# [EXERCISE OBJECTIVE]
Find and return every line of the data that contains the word "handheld".
══ RECORDED DATA
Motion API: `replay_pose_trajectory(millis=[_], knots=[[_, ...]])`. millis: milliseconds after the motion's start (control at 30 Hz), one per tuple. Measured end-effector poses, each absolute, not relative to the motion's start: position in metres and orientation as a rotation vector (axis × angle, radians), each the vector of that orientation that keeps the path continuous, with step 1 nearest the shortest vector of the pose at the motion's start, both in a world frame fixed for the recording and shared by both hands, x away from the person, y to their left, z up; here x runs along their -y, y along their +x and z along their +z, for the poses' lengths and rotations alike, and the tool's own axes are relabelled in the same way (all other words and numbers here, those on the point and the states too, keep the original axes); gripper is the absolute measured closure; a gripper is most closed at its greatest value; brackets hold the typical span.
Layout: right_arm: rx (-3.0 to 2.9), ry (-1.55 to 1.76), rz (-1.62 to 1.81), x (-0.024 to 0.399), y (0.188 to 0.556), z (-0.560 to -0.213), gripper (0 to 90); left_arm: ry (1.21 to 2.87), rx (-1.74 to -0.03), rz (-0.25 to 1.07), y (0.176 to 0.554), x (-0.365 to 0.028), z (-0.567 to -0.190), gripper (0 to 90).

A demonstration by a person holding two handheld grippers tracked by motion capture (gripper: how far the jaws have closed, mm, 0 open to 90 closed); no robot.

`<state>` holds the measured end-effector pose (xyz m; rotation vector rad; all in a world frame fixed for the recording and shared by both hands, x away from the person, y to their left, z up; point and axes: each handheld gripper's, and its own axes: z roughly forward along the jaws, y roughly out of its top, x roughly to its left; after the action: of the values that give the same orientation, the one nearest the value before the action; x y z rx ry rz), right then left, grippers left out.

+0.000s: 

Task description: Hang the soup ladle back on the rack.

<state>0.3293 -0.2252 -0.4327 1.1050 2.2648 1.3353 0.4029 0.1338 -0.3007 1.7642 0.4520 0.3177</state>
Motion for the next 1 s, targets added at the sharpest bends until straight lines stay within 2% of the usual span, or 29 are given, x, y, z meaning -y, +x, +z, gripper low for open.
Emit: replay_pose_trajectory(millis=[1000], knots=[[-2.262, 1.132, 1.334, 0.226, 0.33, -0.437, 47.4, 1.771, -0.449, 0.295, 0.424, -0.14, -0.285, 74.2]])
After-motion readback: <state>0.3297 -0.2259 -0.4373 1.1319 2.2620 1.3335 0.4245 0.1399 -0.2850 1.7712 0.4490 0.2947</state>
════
# [TASK OUTPUT]
A demonstration by a person holding two handheld grippers tracked by motion capture (gripper: how far the jaws have closed, mm, 0 open to 90 closed); no robot.
`<state>` holds the measured end-effector pose (xyz m; rotation vector rad; all in a world frame fixed for the recording and shared by both hands, x away from the person, y to their left, z up; point and axes: each handheld gripper's, and its own axes: z roughly forward along the jaws, y roughly out of its top, x roughly to its left; after the action: of the values that give the same orientation, the one nearest the value before the action; x y z rx ry rz), right then left, grippers left out.

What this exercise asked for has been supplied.